American computer scientist

Paul Andrew Flaherty (March 14, 1964 – March 16, 2006) was an American computer scientist. He was a renowned specialist in Internet protocols and the inventor of the AltaVista search engine.

==Biography==
Flaherty was born in Milwaukee, Wisconsin. He received his bachelor's degree in electrical engineering and mathematics from Marquette University, and his master's degree and PhD in electrical engineering from Stanford University.

He joined Digital Equipment Corporation in 1994 and, as the Associated Press wrote:

Flaherty came up with the idea of indexing Web pages that made the AltaVista search engine one of the most popular Internet search tools in the mid-1990s. Flaherty was working as a research engineer at Digital Equipment Corporation in Palo Alto when he teamed up with two other staff researchers in 1995 to develop AltaVista's technology. The Web site was made public in December 1995 and within weeks was processing several million searches a day. It was spun off from Digital Equipment as a private company in 1999.

He held an amateur radio Extra class license with the call sign N9FZX. Was President, W6YX, Stanford Amateur Radio Club, 1986-1990.

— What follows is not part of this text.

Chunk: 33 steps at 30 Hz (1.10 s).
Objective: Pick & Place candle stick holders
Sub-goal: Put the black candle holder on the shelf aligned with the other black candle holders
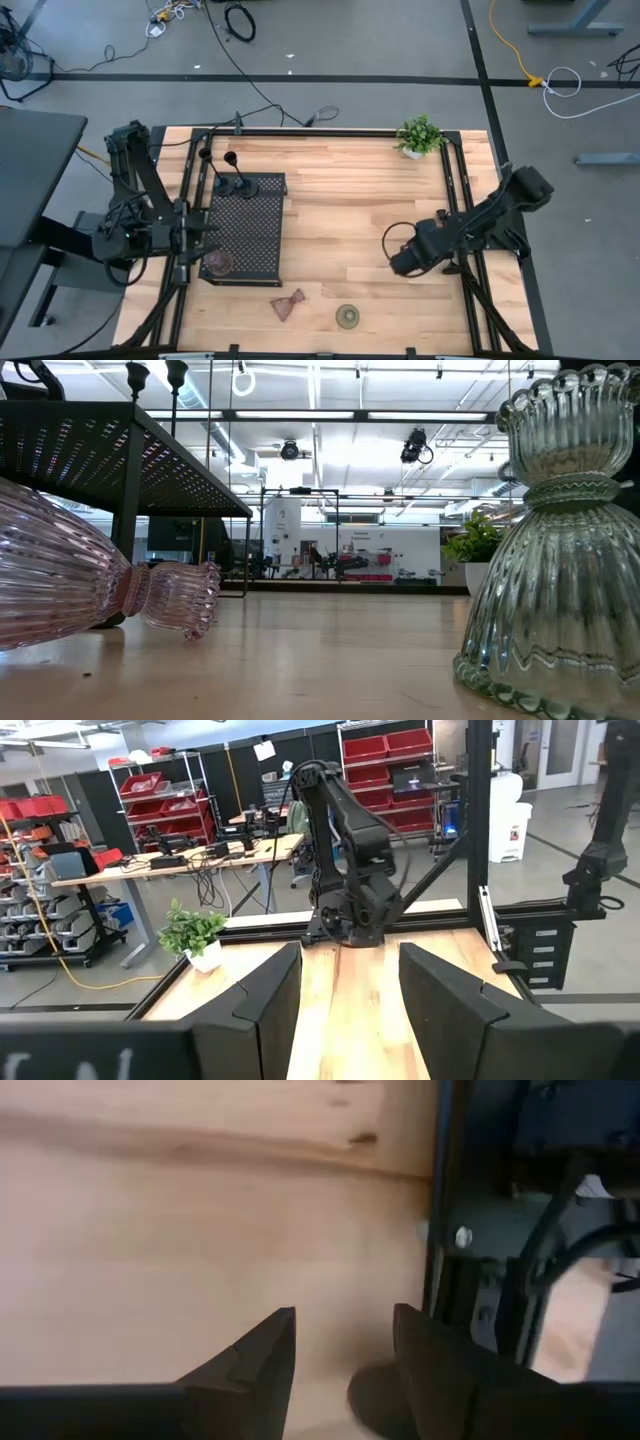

- Station Engineer, W6YX, Stanford Amateur Radio Club, 1990-1994.
- Started the VHF+ mailing list in 1989.
- Married to his Stanford University sweetheart N6YBV (this number refers to her amateur radio call sign).
- An avid railfan photographer and past Assistant General Manager of the Niles Canyon Railway.
- Member of the Marquette chapter of Triangle Fraternity as an undergrad, where he served as chapter President. He exercised his duties with honor and was well liked within the fraternity.
- Member of the Sunnyvale Rod and Gun Club where he enjoyed target shooting and trap shooting.
- While a grad student drove a 1979 Z28 Camaro with T-tops.

At age 42, Flaherty died of a heart attack at his home in Belmont, California.